Task goal: From the entries below, return every line that includes the word "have".
::: Data
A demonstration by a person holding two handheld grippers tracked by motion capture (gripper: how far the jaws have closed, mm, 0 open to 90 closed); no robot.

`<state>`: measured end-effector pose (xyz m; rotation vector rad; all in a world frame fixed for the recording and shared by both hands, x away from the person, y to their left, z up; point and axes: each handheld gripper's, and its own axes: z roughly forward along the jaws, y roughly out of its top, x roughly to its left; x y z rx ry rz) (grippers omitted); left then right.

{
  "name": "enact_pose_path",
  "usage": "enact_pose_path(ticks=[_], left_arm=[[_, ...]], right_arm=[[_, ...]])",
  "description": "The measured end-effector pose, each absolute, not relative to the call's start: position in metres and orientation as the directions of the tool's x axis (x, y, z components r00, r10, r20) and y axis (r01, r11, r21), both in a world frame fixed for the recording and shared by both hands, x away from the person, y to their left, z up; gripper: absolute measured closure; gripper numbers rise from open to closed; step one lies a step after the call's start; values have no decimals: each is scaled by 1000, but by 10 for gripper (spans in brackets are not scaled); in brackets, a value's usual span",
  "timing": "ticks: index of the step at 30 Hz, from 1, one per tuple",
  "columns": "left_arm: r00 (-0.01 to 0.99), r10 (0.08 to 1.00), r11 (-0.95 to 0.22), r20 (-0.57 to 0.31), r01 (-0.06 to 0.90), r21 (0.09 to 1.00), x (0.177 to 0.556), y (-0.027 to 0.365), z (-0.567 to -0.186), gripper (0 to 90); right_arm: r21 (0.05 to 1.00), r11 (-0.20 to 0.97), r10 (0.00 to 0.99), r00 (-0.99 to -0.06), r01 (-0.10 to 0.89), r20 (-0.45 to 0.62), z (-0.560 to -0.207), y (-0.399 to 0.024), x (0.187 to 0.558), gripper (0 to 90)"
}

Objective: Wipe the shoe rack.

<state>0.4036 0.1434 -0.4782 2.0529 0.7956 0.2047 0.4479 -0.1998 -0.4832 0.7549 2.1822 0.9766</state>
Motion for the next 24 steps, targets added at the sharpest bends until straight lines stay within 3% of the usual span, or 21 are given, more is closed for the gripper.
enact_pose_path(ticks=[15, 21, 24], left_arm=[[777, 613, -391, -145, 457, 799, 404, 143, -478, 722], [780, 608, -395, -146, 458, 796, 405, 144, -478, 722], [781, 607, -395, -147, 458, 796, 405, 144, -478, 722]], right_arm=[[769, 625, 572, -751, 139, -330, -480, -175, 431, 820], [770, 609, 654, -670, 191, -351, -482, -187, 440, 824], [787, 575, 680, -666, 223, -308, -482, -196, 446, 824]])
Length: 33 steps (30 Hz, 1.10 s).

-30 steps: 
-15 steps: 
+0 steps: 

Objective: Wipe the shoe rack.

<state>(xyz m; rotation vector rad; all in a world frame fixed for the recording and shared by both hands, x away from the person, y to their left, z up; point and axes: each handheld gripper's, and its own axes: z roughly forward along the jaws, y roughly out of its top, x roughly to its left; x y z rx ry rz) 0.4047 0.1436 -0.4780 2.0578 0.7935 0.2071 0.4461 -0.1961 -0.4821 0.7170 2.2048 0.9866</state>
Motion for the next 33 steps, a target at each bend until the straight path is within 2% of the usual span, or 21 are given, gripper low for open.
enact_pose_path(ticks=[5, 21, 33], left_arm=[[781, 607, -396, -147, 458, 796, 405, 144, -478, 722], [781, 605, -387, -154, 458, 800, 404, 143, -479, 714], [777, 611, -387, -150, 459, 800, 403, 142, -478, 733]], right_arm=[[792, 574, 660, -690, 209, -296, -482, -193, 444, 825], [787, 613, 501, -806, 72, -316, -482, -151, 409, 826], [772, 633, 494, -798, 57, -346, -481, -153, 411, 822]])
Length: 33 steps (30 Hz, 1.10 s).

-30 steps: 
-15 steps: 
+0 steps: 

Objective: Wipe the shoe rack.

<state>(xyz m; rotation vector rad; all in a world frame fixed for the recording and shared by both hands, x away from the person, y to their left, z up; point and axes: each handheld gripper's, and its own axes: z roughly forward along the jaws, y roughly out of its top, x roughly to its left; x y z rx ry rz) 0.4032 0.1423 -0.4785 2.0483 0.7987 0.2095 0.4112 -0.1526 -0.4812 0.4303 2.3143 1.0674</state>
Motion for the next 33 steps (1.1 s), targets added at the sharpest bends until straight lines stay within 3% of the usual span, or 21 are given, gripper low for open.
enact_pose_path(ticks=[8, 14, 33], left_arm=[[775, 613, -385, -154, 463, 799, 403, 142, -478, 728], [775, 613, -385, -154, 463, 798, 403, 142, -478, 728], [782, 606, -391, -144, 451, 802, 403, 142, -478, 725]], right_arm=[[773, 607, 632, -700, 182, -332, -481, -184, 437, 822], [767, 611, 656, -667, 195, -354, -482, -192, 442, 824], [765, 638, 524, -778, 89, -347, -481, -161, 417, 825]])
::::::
Task answer:
A demonstration by a person holding two handheld grippers tracked by motion capture (gripper: how far the jaws have closed, mm, 0 open to 90 closed); no robot.
  "description": "The measured end-effector pose, each absolute, not relative to the call's start: position in metres and orientation as the directions of the tool's x axis (x, y, z components r00, r10, r20) and y axis (r01, r11, r21), both in a world frame fixed for the recording and shared by both hands, x away from the person, y to their left, z up; gripper: absolute measured closure; gripper numbers rise from open to closed; step one lies a step after the call's start; values have no decimals: each is scaled by 1000, but by 10 for gripper (spans in brackets are not scaled); in brackets, a value's usual span",

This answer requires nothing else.